The first stop was the Byers-Evans house. We had been there before, but James hadn’t. The city grossly underestimated how many people would turn out in 30 degree weather to see free museums. The place was packed. We had an introduction in the parlor and we got to stand on the side that’s usually closed off. The lady talked about the theater groups that use the house as their performing center. We found out it’s the only way you’ll get to see the upstairs of the house too. She read a letter from a Colorado nurse writing during the civil war. It’s one of the things they do in the summer called ‘letters from home’. They go to different areas of the house and read real letters from Coloradoans from US wars. After the reading we went into the living room, tea room and the music room. The original owner, Mr. Byers, started the Rocky Mountain newspaper, which is still publishing today. He sold it after 6 years to a business friend Mr. Evans (whose father was the Gov. of Colorado.) You’ll see a lot of things named Byers or Evans in Denver, these men came here to help build a city, so their legacy goes on. The house sits in the shadows of the 2 art museums that we now have.

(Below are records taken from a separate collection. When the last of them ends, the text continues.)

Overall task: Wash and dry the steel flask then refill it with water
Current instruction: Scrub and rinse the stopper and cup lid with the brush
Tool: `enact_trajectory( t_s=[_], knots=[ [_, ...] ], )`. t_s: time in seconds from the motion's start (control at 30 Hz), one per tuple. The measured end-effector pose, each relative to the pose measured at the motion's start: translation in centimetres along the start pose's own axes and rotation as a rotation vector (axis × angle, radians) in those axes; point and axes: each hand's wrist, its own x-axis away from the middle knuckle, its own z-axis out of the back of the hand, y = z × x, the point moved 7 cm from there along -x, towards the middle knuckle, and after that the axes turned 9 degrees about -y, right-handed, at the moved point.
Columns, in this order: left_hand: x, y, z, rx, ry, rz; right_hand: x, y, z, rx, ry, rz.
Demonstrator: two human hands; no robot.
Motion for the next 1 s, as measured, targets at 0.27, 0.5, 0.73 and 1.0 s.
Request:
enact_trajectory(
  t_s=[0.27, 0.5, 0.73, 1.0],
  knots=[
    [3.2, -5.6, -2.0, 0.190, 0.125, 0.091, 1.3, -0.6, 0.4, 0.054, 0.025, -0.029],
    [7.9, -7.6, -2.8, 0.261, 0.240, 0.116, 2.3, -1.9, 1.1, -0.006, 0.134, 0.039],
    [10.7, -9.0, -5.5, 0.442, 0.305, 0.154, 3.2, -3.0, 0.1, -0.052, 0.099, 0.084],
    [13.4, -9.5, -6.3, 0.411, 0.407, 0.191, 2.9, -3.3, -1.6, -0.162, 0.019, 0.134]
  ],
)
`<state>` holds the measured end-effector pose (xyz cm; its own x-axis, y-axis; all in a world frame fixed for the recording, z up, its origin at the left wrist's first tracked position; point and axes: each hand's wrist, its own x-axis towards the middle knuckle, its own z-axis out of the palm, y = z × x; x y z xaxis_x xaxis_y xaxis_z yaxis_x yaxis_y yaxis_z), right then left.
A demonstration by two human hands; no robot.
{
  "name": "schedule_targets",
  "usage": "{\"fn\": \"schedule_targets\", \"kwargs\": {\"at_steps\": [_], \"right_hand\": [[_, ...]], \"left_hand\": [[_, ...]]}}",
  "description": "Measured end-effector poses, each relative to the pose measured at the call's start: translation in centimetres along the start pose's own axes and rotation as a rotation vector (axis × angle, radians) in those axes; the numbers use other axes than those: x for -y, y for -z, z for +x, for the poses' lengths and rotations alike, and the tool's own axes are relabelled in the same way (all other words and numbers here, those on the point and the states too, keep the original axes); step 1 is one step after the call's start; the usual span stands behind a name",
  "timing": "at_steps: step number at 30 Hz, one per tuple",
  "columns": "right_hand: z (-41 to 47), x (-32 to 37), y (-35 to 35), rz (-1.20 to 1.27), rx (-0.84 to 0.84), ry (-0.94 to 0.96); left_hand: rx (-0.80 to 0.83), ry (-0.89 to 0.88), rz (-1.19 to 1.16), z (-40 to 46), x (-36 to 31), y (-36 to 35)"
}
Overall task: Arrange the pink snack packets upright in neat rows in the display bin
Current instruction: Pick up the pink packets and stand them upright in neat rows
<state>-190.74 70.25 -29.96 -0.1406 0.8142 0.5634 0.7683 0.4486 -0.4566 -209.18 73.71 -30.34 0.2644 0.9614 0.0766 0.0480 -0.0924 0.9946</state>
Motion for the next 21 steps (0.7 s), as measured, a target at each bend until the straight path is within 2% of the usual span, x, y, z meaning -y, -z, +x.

Next stop was the Colorado History museum. For those of you in Denver, it’s free again next Saturday when the Denver 150 exhibit opens (free cake too.) We wandered around for a bit and then made buttons from pictures of Denver. The girls made some with the Capitol, mountains, and the library with pretty colors on them. Joel made one that said Denver’s 150th and one of a pilot leaving his plane at Stapleton airport. We also got a black and white copy of a parade down 16th street in what looks like the early 1900’s. We did want to go to the Molly Brown house, but we missed the shuttle and it was 6 blocks up (and therefore 6 blocks back.) James had given me a limit of 3 museums, so we left and drove to the next stop.
We have never been to the Forney museum of transportation before. It was very neat. We thought (because the paper had said so) that we would be exploring the museum with headlamps and lanterns, but they just meant that the cars and trains had their headlamps and lanterns lit.
We saw cars from the 1900’s, buggies, hearses (did you know children’s hearses where painted white and had colorful scenes painted on them?) We saw the history of bicycles, antique children’s ride on toys and tractors.
We saw this contraption from the 1950’s; it’s a car-plane.
Apparently it worked, but you’d never get me in there. Yeah, the words experimental are probably a good reason to stay away (that and it was made out of plywood.) We saw trolley cars, trains, and the Herbie car from the demolition scene in the movie ‘Herbie fully loaded’.
This picture turned out horrible,
but it’s the inside of the old KIT car from Knight Rider (we’re watching the new version of that show now, it’s not great but Val Kilmer has finally found his niche – being KITs voice!) We sat in a Model T, saw Colorado’s first art car (not that old, in Houston we have an art car parade every year, and it’s been going on for awhile.)
We also saw Amelia Earhart’s car! After looking at a few more cars it was time to go and there were still some things we hadn’t seen.
All in all, not a bad trip. Of course if James hadn’t been along I’d have dragged the kids to probably 8 more museums (Joel says good thing Dad was there.)
Oh, and I am soooooo ready to get my new camera in the mail!